In the meantime, I've found an incredibly inefficient and inelegant workaround. I'm essentially looping through the first 1000 entries in the Leaderboard and looking for a match to the Player's name. Once the match is found, I grab the values I need. It works for the moment, but certainly isn't a solution I'd like to use in production, especially considering that my game may grow beyond 1000 players, in which case the odds of the entry ever being found at all diminish significantly. I'm sure you guys have a better solution, but at least I have something working temporarily, which frees me up to continue my conversion from Parse to GS. I look forward to your suggestions :) Thanks!

 

Kenneth,


I wonder would it be worth trying to hop on a Skype call.  I think there are a lot of things on the platform that could save you time ... scores, stars, levels etc don't have to be added to a players ScriptData in this way. The leaderboard & achievement system should do what you need without all of this especially with segments. Personally I would use one of the Currencies to maintain lives too.  


Let me know if you would like to sort out a Skype or something.


Regards,


John.

Hi John,

Sorry, I was in the midst of typing out that rather longwinded rant when you responded. I actually don't use Skype, or anything else other than email. I'm still using an ancient flip-phone that looks like a classic Star Trek communicator. I'm old and poor, lol. I saw an answer to one of the other forum posts here that suggested using the currency section for lives, and it makes a great deal of sense. I haven't yet figured out just how to go about setting up currencies yet, but that does sound like a viable option.

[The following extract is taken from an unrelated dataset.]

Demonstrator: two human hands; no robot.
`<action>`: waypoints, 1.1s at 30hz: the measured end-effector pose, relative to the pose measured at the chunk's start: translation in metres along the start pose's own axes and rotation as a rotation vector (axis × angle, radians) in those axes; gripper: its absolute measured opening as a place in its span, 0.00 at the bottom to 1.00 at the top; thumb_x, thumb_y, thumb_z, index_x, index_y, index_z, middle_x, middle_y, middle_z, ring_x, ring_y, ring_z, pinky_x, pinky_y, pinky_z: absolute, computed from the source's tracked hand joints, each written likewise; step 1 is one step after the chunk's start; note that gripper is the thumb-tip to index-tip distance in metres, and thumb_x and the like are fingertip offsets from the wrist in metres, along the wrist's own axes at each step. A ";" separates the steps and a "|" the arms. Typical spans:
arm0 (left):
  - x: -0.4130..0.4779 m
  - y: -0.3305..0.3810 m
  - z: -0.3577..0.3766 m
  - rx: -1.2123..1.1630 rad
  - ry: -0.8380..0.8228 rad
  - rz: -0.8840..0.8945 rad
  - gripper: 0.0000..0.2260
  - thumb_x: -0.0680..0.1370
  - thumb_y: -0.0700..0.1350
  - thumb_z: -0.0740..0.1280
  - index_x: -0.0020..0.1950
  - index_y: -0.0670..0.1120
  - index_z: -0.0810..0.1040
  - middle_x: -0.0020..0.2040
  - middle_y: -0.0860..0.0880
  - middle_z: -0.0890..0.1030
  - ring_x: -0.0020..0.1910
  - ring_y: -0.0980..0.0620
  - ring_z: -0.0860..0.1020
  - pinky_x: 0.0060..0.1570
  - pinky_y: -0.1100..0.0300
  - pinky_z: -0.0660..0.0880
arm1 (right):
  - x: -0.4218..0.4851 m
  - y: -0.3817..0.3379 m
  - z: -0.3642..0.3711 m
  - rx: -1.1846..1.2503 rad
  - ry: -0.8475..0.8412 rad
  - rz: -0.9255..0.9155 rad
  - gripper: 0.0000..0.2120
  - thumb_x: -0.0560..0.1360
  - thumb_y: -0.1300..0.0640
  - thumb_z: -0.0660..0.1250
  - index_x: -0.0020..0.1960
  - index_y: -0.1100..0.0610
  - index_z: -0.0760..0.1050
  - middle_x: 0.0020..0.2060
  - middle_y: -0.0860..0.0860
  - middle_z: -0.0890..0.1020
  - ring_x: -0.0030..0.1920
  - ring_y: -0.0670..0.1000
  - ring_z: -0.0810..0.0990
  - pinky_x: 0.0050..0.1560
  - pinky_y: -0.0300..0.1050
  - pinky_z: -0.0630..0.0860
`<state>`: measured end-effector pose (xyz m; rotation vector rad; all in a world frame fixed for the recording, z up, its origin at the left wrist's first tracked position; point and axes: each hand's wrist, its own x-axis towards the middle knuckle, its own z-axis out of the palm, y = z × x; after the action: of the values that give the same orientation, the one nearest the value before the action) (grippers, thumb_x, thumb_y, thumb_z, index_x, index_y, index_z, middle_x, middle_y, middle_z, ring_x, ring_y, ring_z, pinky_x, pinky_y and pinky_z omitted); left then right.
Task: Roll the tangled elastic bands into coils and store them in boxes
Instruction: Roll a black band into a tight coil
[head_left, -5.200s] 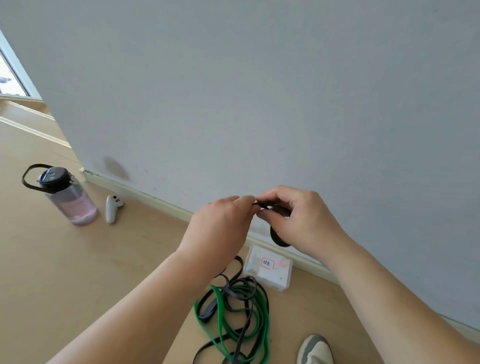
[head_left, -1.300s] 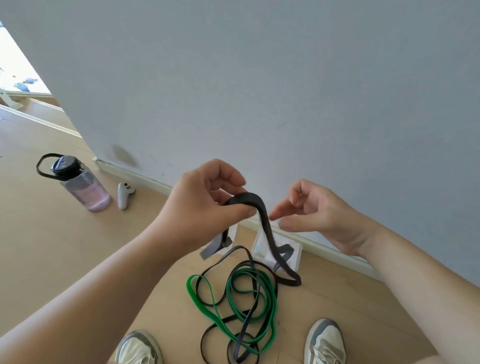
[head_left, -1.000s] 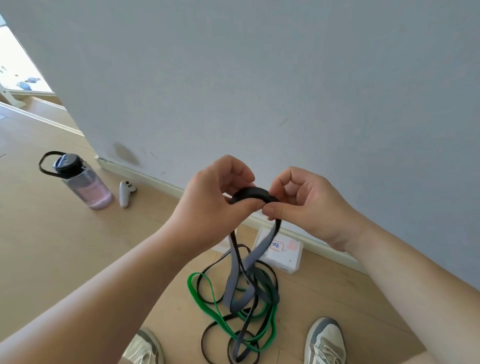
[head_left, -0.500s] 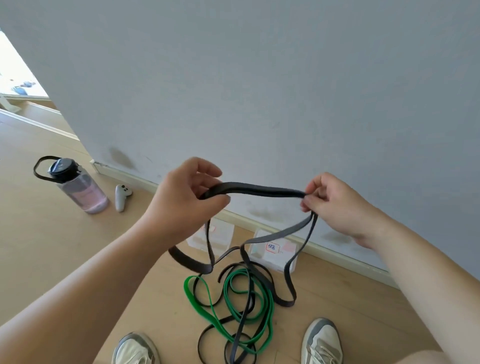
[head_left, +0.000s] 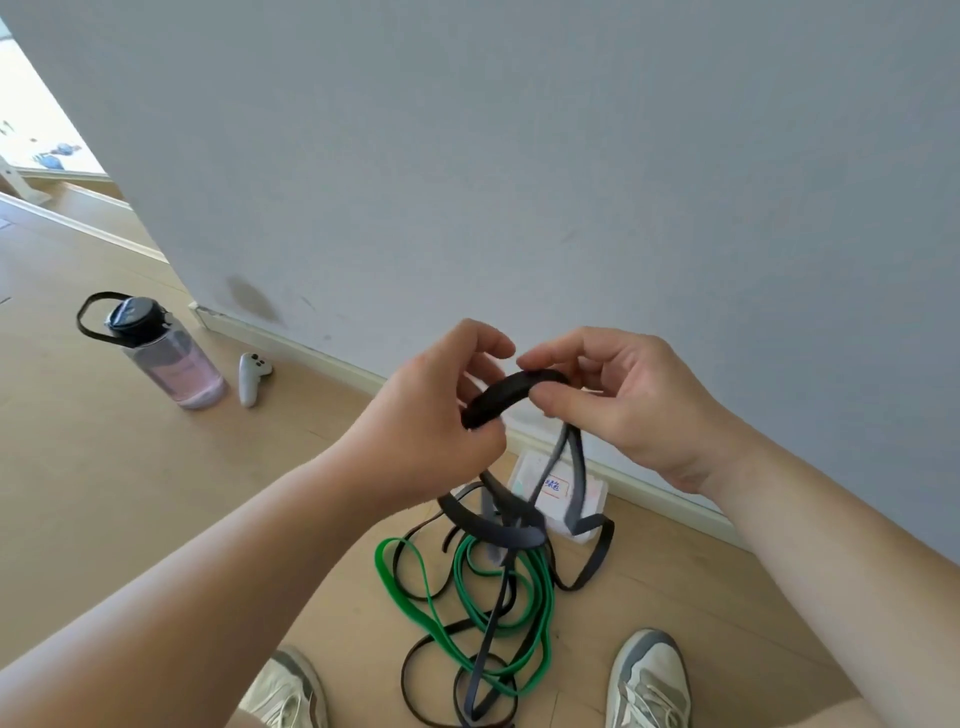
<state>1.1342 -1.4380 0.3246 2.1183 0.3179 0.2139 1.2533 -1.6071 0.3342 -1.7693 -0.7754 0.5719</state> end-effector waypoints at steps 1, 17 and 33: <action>0.000 -0.006 0.001 0.075 -0.082 -0.018 0.21 0.73 0.37 0.69 0.61 0.56 0.74 0.45 0.56 0.83 0.42 0.59 0.82 0.47 0.59 0.81 | 0.001 -0.002 0.001 -0.017 0.030 -0.026 0.09 0.77 0.64 0.74 0.52 0.52 0.85 0.44 0.53 0.87 0.49 0.55 0.86 0.59 0.59 0.82; 0.009 -0.011 -0.021 -0.057 0.168 -0.056 0.07 0.77 0.41 0.73 0.48 0.54 0.84 0.38 0.58 0.85 0.35 0.54 0.84 0.34 0.67 0.78 | 0.010 0.024 -0.012 -0.127 0.017 0.293 0.05 0.78 0.58 0.72 0.52 0.54 0.78 0.50 0.55 0.87 0.56 0.56 0.85 0.65 0.57 0.78; 0.004 -0.016 -0.016 0.066 0.111 0.176 0.26 0.71 0.43 0.80 0.66 0.55 0.78 0.57 0.61 0.77 0.51 0.58 0.81 0.48 0.60 0.79 | 0.014 0.009 0.007 0.073 0.087 0.102 0.06 0.81 0.60 0.69 0.53 0.50 0.81 0.33 0.51 0.78 0.33 0.53 0.77 0.49 0.61 0.85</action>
<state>1.1317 -1.4154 0.3197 2.2052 0.2058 0.4302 1.2595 -1.5944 0.3229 -1.7611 -0.6002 0.5801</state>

Again, my apologies for the above rant. I'm just incredibly flustered at the moment and can't believe how much difficulty I'm having with something that should be so incredibly simple. Thanks again for your assistance.

 

Hi,


Well its not supposed to be a nightmare and sorry if my last comment was a little mis-timed.  What you want is straight forward.  We will post the code here for you tomorrow for both Unity and anything on the GS side.


John.

Thank you, John. That would be unbelievably fantastic and would certainly help to set my poor frazzled brain at ease. I've a feeling I'm going to LOVE the GameSparks system once I get the general hang of it & I applaud you guys for all that you're trying to achieve with it. It's just a bit more complex and/or convoluted than I'd initially imagined and it's unlike any other system that I've ever used. Again, my sincerest apologies for going "off the rails" there, it's just been one of those weeks. I look forward to seeing your examples and think I'll step away from the keys for awhile and try to clear my head a bit. Have a fantastic evening!